### WHAT THIS TASK INVOLVES
Your copy of the entries must be exact, and it must not include the pictures.

### INFORMATION SUPPLIED
# # # # #

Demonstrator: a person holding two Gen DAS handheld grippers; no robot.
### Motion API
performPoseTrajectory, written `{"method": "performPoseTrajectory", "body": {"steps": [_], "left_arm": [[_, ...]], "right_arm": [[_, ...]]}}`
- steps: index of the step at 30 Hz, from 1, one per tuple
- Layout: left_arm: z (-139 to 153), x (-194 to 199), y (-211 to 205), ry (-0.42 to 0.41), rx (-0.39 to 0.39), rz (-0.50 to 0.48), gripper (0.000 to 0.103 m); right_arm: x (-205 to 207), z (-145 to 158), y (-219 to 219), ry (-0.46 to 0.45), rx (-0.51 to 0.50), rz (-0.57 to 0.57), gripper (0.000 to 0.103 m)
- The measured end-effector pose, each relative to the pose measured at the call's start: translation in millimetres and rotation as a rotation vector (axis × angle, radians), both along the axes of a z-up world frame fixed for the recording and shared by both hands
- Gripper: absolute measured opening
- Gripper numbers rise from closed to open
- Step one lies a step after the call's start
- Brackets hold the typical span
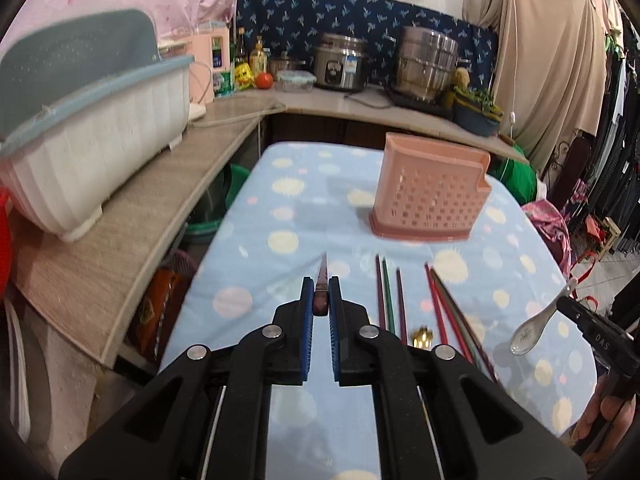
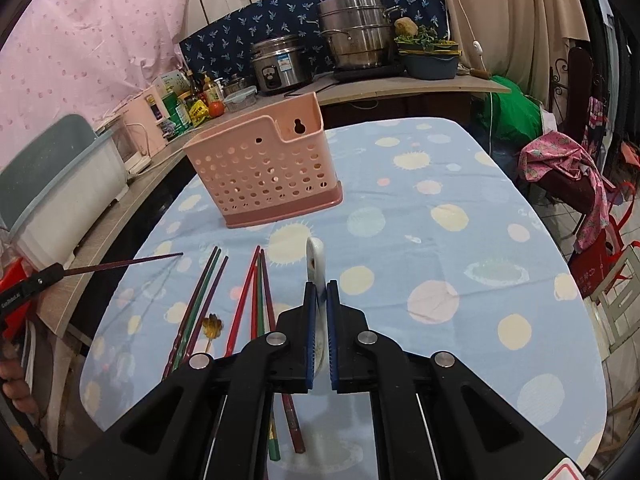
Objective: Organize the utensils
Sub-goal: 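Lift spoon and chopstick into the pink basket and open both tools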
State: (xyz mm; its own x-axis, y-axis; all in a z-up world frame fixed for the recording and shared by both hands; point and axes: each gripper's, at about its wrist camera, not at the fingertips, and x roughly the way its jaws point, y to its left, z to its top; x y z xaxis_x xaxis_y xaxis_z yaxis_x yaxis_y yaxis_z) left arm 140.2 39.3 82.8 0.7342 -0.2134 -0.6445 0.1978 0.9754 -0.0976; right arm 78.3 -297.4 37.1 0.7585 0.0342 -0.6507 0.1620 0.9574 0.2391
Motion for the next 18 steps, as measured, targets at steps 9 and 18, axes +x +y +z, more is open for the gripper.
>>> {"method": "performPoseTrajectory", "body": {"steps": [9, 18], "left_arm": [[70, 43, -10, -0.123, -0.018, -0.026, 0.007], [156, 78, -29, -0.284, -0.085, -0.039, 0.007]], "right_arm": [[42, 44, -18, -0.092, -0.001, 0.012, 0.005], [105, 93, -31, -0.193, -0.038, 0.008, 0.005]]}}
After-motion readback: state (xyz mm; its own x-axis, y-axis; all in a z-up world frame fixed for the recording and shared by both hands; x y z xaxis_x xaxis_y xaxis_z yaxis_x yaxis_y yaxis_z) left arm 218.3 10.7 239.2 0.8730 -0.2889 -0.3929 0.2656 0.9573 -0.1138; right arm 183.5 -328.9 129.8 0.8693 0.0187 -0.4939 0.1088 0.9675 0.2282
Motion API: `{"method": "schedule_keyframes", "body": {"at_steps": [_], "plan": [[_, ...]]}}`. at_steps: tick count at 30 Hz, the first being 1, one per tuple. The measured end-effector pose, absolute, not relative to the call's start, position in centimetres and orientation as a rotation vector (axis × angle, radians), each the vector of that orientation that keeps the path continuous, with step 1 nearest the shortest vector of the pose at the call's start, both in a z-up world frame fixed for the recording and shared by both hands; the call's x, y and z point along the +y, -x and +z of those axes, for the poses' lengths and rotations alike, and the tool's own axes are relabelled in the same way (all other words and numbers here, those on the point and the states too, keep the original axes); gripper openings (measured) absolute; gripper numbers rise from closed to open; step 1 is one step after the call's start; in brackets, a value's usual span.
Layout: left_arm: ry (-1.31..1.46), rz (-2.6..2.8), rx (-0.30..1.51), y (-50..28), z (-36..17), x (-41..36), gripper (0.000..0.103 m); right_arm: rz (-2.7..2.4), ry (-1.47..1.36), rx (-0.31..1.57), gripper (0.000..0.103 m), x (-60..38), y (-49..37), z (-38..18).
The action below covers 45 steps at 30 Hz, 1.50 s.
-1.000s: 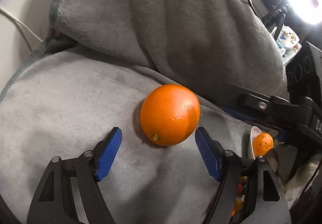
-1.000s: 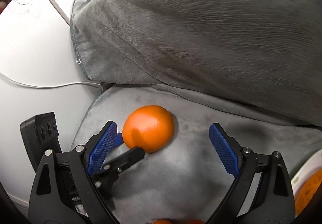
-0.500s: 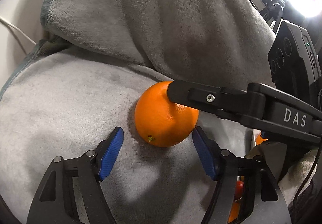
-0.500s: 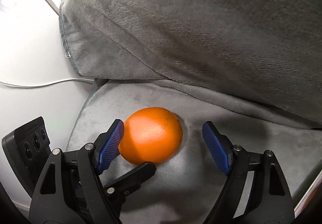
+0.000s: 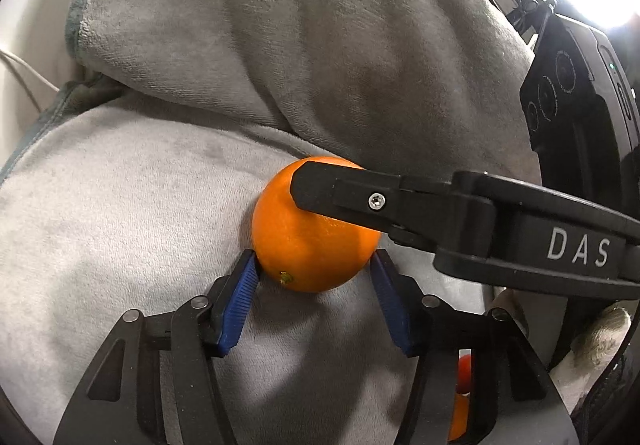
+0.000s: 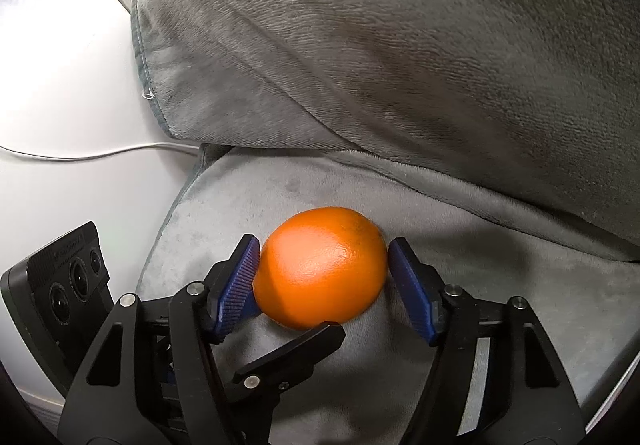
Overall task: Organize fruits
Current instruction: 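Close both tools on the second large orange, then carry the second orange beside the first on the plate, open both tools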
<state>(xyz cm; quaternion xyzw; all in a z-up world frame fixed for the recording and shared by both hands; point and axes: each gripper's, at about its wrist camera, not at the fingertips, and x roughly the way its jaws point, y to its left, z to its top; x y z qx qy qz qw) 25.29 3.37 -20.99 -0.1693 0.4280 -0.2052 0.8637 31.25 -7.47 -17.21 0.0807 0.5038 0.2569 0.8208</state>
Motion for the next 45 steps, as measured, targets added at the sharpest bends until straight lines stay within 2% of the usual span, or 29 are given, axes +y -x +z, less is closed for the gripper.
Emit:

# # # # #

### THE COMPLETED TASK
Demonstrator: a person holding two Gen DAS handheld grippers; no robot.
### Motion API
performPoseTrajectory, written `{"method": "performPoseTrajectory", "body": {"steps": [_], "left_arm": [[_, ...]], "right_arm": [[_, ...]]}}`
- steps: index of the step at 30 Hz, from 1, one per tuple
- Layout: left_arm: z (-139 to 153), x (-194 to 199), y (-211 to 205), ry (-0.42 to 0.41), rx (-0.39 to 0.39), rz (-0.50 to 0.48), gripper (0.000 to 0.103 m); right_arm: x (-205 to 207), z (-145 to 158), y (-219 to 219), ry (-0.46 to 0.45), rx (-0.51 to 0.50), rz (-0.57 to 0.57), gripper (0.000 to 0.103 m)
- The measured end-effector pose, each relative to the pose measured at the call's start: translation in millimetres and rotation as a rotation vector (axis × angle, radians), both along the axes of a z-up world frame fixed for the recording and shared by both hands
- Gripper: absolute measured opening
- Gripper numbers rise from closed to open
- Step one lies a step after the call's start
- Brackets hold the typical span
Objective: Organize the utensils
Sub-goal: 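Lift spoon and chopstick into the pink basket and open both tools
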State: (xyz mm; its own x-axis, y-axis; all in a z-up world frame fixed for the recording and shared by both hands; point and axes: each gripper's, at about its wrist camera, not at the fingertips, and x roughly the way its jaws point, y to its left, z to its top; x y z xaxis_x xaxis_y xaxis_z yaxis_x yaxis_y yaxis_z) left arm 140.2 39.3 82.8 0.7342 -0.2134 -0.6445 0.1978 0.9754 -0.0976; right arm 78.3 -297.4 37.1 0.7585 0.0342 -0.6507 0.1620 0.9574 0.2391
Motion for the next 18 steps, as measured, targets at steps 9 and 18, axes +x +y +z, more is open for the gripper.
>>> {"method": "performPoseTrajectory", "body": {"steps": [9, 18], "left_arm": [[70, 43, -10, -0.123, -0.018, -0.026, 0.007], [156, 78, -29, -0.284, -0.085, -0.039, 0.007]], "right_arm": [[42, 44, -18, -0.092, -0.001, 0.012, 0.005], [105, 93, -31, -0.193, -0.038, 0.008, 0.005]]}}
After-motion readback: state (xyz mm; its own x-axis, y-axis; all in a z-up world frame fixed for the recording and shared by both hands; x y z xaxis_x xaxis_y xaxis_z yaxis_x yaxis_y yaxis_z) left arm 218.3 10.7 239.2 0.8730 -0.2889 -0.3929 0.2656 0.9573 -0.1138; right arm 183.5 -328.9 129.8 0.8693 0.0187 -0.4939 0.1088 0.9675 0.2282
Motion API: `{"method": "schedule_keyframes", "body": {"at_steps": [_], "plan": [[_, ...]]}}`. at_steps: tick count at 30 Hz, the first being 1, one per tuple. The measured end-effector pose, absolute, not relative to the call's start, position in centimetres and orientation as a rotation vector (axis × angle, radians), each the vector of that orientation that keeps the path continuous, with step 1 nearest the shortest vector of the pose at the call's start, both in a z-up world frame fixed for the recording and shared by both hands; the call's x, y and z point along the +y, -x and +z of those axes, for the poses' lengths and rotations alike, and the tool's own axes are relabelled in the same way (all other words and numbers here, those on the point and the states too, keep the original axes); gripper openings (measured) absolute; gripper numbers rise from closed to open; step 1 is one step after the call's start; in brackets, a value's usual span.
Layout: left_arm: ry (-1.31..1.46), rz (-2.6..2.8), rx (-0.30..1.51), y (-50..28), z (-36..17), x (-41..36), gripper (0.000..0.103 m); right_arm: rz (-2.7..2.4), ry (-1.47..1.36), rx (-0.31..1.57), gripper (0.000..0.103 m), x (-60..38), y (-49..37), z (-38..18).
The action below covers 45 steps at 30 Hz, 1.50 s.
-1.000s: 
-1.000s: 
-0.500s: 
-0.500s: 
+0.000s: 
+0.000s: 
Overall task: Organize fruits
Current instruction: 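Close both tools on the second large orange, then carry the second orange beside the first on the plate, open both tools
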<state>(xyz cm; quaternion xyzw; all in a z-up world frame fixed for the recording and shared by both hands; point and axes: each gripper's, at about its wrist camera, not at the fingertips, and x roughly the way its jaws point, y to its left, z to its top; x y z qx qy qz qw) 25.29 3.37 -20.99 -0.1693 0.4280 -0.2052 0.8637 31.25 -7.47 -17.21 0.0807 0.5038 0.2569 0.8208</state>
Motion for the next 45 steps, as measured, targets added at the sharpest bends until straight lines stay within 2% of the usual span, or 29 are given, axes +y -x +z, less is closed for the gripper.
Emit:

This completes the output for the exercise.